You could use the API gateway and setup a HTTP api and use cfhttp to invoke it.

If you are using Aurora or DynamoDB you could even create a trigger to execute the lambda function whenever data is written to a table.

Finally you could avoid the scheduled task all together and use SNS to invoke the lambda on a scheduled interval.

I did not even cover all the types of events that can be used to trigger a lambda, so yes there are lots of ways it could work.

ddspringle · December 17, 2018, 11:37pm

Sorry for the delay in responding. I second Pete’s idea so long as the timeout meets your needs. If it doesn’t, or if you don’t want to use AWS lambda for whatever reason, then the simplest solution is to use a directory watcher event gateway.

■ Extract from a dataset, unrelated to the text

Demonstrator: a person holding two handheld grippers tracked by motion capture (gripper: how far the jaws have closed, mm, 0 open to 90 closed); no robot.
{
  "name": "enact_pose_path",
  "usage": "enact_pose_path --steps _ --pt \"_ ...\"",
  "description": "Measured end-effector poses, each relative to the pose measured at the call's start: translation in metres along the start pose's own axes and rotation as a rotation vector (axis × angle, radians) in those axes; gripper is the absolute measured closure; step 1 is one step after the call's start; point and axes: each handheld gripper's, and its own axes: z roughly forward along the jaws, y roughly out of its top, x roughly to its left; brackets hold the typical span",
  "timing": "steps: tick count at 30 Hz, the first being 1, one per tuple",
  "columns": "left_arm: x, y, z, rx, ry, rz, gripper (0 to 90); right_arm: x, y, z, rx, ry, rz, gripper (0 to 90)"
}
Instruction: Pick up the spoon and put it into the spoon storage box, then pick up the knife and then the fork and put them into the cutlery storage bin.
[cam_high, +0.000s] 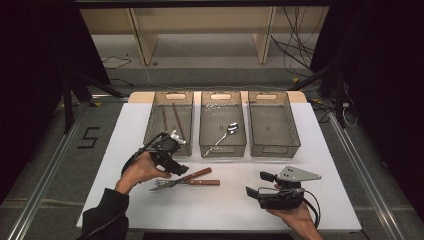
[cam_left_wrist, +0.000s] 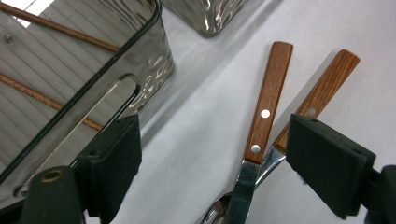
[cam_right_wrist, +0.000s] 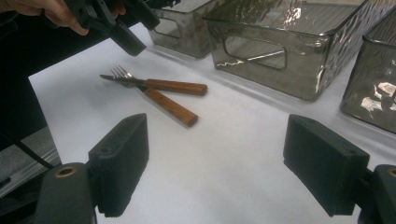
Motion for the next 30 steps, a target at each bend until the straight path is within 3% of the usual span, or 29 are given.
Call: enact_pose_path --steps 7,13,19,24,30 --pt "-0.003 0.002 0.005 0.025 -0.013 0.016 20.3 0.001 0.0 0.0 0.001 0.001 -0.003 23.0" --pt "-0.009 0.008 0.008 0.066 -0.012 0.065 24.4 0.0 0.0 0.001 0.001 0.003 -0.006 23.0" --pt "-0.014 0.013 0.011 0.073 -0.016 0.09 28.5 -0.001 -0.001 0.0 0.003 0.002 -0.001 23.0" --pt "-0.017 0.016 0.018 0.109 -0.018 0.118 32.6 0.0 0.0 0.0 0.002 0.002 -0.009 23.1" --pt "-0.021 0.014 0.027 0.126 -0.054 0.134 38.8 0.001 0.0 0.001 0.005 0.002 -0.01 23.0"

Directory watcher triggers whenever you add (or modify or delete, if you so choose) a file from a watched directory of files.

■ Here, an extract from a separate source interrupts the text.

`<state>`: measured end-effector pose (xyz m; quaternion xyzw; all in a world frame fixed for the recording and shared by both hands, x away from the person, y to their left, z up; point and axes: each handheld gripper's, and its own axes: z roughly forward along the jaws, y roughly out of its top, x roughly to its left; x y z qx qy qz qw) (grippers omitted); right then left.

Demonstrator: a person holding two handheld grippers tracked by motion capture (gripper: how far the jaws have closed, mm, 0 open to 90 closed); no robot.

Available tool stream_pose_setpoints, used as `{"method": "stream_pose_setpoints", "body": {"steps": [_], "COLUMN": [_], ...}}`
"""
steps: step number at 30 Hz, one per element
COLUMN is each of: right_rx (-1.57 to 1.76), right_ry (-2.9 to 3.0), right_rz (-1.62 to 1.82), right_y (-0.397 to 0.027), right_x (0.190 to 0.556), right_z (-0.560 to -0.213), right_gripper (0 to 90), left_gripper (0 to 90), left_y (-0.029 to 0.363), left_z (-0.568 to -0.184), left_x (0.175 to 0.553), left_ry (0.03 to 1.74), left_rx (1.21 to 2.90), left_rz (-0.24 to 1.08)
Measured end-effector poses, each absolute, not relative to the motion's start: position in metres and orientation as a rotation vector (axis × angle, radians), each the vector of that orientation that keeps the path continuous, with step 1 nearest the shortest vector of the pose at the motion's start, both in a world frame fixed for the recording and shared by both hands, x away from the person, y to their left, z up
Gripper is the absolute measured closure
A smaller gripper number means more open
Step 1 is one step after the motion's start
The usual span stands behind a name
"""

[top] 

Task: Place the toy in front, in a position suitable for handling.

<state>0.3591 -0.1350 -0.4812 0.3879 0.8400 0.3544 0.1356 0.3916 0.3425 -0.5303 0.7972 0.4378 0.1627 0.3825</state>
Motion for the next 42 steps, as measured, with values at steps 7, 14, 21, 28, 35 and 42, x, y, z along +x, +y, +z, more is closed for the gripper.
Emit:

For instance, you could write a JSON file into a watched directory that contains the data needed to perform your data munging and then have your gateway code’s onAdd() function read the JSON file and then process whatever data it needs to from it to execute your query.

Triggering the JSON file being written could happen with a scheduled task, which is probably the most common approach. You could also trigger it based on any system event, a webhook, API call, etc. The request in this case simply writes the JSON. Quick and clean. The gateway then does the heavy lifting.

For very large data munging tasks you can break it down into multiple (hundreds, thousands) of JSON files and let the gateway process each one. In extreme cases I’ve had a gateway that takes a single JSON file and break it apart into X additional JSON files being watched in another directory by another gateway, which then does the heavy lifting. That seems to scale best for those very large data munging tasks (like the OP mentioned).

With a little use of caching you can do one long read cycle, store it in cache, and then have the gateway work against the cached data.

The drawback to gateways is they are not part of your application, and thus will not have access to any resources your application has access to unless explicitly defined in the gateway. For example, service/dao would have to be added to the gateway (e.g. new model.service.myService()), the datasource would have to be defined, etc.

HTH

– Denny

ddspringle · December 18, 2018, 12:05am

Just had a look… Pretty slick work on fuseless there bud. Thanks for sharing it!